The answer must be one number: how many lines in the records below contain the string "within".

(Beginning of RECORDS SUPPLIED)

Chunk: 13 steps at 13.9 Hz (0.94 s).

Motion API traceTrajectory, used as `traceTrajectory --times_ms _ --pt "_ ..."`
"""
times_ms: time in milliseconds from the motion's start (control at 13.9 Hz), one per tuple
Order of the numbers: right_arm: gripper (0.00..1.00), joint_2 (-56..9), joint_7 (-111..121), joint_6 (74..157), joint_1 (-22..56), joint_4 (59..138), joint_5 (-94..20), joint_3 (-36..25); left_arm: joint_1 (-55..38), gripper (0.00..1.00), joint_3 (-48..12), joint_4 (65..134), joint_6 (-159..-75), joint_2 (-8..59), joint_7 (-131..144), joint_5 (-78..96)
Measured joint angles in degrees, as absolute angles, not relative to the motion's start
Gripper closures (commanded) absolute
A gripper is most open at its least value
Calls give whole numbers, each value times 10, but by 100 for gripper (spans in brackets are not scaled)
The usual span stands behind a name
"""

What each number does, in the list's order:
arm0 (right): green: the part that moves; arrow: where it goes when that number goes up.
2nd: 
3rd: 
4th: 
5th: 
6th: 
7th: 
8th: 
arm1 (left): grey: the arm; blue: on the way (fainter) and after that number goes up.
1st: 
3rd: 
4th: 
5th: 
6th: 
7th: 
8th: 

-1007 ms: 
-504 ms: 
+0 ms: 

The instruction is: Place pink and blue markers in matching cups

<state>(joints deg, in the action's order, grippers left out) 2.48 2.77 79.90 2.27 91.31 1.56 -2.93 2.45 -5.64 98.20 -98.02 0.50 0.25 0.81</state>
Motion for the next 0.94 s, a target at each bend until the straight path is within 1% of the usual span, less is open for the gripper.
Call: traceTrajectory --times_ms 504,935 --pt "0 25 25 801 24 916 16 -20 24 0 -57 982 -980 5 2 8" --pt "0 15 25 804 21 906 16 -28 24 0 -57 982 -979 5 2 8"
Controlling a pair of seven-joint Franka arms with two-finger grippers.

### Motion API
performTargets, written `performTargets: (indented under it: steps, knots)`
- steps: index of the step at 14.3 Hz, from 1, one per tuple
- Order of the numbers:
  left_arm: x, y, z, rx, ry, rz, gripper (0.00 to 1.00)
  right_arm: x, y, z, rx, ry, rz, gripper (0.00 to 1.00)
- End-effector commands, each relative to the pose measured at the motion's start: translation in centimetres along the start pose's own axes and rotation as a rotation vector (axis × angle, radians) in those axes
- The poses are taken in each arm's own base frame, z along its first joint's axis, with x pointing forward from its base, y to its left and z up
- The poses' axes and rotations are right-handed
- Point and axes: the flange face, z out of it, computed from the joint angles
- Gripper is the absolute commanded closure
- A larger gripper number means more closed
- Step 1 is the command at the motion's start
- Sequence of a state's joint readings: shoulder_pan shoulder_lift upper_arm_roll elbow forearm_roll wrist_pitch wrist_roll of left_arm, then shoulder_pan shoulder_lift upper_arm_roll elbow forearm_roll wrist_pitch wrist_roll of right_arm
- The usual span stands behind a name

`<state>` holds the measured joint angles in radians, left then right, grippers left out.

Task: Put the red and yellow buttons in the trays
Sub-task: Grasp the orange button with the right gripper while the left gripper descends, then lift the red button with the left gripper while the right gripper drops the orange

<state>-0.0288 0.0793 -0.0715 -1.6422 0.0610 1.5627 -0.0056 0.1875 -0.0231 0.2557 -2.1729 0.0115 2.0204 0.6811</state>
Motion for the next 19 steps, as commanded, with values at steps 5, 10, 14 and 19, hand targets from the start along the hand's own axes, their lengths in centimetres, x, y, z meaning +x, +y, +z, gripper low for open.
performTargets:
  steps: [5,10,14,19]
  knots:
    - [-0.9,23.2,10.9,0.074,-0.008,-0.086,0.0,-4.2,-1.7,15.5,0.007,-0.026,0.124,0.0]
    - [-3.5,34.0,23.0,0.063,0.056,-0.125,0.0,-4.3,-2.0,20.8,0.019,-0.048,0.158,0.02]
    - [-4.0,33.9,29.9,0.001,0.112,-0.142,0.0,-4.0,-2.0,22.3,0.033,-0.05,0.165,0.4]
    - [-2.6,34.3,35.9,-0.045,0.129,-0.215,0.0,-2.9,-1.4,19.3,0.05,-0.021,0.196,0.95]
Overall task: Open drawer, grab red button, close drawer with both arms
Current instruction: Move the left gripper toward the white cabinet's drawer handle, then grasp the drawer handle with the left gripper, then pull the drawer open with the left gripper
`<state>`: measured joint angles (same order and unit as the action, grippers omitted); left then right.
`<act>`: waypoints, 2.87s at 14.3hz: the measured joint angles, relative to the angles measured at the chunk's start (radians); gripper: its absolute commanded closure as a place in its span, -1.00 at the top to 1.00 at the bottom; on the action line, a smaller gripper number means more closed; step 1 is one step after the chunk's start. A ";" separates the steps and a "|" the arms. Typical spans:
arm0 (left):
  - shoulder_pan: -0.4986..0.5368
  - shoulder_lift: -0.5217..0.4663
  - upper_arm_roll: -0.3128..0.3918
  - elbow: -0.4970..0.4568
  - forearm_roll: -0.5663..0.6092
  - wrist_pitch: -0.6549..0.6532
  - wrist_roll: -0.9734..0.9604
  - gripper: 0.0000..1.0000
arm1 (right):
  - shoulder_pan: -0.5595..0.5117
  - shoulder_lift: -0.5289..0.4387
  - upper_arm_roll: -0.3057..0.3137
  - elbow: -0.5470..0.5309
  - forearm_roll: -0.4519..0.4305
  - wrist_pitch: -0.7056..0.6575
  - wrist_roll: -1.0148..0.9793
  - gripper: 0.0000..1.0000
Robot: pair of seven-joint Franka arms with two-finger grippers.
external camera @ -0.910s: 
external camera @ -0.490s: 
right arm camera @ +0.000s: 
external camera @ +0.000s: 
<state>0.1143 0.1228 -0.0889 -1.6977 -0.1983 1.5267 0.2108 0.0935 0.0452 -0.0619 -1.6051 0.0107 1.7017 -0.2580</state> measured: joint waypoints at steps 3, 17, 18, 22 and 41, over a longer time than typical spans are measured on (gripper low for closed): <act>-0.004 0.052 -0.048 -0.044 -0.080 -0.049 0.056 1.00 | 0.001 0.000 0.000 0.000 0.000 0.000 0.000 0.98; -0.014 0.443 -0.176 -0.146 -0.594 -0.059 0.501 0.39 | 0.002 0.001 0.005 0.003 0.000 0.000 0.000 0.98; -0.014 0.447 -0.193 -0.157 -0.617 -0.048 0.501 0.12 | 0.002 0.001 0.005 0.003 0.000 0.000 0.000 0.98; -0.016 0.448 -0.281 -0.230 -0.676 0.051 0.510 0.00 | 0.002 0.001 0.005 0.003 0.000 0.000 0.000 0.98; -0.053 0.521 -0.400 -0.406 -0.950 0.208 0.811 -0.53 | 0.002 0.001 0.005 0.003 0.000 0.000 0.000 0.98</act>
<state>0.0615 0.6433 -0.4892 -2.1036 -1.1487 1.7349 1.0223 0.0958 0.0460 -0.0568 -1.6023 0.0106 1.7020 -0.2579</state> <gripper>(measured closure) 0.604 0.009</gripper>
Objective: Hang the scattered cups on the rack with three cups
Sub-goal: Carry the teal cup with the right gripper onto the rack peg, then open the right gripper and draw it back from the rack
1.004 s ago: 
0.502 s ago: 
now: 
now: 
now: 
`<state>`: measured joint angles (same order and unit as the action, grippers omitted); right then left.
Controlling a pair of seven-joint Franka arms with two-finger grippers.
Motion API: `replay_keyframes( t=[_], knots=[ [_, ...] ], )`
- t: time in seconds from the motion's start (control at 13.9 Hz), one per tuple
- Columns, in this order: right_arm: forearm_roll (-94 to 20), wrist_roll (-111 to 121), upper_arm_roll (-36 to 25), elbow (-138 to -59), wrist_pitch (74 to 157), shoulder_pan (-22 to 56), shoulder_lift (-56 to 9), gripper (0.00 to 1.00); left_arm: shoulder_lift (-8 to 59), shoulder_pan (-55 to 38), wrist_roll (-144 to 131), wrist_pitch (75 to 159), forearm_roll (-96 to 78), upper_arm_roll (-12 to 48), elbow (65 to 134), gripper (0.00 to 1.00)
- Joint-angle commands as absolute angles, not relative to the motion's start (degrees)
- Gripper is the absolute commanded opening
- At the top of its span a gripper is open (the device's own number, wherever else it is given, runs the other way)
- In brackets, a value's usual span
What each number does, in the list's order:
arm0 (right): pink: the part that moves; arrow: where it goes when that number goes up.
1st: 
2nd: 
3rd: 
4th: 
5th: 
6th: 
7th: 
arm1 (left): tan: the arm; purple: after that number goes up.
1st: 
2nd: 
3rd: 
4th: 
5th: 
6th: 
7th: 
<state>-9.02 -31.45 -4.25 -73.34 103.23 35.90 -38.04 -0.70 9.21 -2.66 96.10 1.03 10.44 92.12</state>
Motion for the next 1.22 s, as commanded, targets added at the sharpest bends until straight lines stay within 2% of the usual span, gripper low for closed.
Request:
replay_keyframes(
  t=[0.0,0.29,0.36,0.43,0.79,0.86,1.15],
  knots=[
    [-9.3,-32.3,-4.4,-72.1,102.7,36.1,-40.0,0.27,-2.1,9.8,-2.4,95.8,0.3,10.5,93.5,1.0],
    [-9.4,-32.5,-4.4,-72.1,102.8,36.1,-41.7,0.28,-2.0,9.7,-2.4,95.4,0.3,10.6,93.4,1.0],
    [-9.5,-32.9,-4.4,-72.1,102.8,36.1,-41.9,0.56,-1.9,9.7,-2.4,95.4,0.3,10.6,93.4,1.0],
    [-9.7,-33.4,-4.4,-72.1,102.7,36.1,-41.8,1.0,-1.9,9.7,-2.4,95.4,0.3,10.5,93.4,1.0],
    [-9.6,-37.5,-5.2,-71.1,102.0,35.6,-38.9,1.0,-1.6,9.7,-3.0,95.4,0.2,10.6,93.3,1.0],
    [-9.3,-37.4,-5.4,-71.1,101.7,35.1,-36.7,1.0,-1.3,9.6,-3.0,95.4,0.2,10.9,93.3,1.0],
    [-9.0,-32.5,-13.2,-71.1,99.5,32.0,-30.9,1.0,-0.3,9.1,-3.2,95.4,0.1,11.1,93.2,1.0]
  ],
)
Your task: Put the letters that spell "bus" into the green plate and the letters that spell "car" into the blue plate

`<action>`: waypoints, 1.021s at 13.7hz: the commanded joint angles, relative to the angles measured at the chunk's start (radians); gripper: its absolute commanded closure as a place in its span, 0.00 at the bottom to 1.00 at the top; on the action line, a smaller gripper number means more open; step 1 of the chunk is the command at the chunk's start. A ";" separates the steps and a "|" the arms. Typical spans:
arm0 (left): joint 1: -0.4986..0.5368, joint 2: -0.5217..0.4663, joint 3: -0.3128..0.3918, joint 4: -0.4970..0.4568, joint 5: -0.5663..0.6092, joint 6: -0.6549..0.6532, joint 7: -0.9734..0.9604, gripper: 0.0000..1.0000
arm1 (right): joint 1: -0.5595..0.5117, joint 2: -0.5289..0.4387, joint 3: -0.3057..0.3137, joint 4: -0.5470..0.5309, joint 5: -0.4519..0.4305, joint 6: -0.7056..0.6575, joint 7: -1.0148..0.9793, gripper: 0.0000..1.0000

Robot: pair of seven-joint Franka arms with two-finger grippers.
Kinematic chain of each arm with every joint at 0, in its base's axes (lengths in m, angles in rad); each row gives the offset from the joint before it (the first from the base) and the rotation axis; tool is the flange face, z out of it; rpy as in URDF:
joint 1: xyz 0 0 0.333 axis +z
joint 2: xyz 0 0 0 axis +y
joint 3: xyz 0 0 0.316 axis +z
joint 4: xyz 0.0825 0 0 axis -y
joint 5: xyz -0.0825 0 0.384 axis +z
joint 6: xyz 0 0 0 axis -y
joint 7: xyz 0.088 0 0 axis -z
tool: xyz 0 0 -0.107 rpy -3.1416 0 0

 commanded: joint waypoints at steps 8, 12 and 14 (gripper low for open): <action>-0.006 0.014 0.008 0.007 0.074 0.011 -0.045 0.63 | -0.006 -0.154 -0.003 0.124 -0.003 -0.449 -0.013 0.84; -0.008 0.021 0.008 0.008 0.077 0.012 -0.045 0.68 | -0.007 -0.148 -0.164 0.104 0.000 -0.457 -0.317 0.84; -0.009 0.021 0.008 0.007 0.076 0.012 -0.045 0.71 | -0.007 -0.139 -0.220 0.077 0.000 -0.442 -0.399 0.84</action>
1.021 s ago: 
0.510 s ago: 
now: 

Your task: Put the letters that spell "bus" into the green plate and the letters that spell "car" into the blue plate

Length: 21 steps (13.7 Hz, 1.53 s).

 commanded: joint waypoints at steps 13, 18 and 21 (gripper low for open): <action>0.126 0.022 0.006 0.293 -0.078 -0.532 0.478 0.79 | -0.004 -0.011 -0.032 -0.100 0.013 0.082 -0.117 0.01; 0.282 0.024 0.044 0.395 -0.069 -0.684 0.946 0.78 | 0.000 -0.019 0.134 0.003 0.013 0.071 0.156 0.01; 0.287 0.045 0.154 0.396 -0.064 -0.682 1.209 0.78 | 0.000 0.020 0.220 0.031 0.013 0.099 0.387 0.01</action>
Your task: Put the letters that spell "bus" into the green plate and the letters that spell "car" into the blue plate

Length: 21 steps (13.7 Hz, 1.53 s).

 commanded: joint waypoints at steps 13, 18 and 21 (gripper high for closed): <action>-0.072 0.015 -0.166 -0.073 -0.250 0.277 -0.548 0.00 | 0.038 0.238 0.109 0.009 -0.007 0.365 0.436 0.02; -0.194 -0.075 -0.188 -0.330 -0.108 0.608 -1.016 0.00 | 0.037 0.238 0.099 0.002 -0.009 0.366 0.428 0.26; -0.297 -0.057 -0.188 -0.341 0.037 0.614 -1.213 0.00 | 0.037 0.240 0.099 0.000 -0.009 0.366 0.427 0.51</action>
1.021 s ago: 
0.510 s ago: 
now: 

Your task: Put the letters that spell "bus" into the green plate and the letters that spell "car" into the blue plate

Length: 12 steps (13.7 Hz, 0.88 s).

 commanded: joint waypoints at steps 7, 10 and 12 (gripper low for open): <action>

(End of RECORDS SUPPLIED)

▶ _SOLUTION TO THIS EXERCISE_
2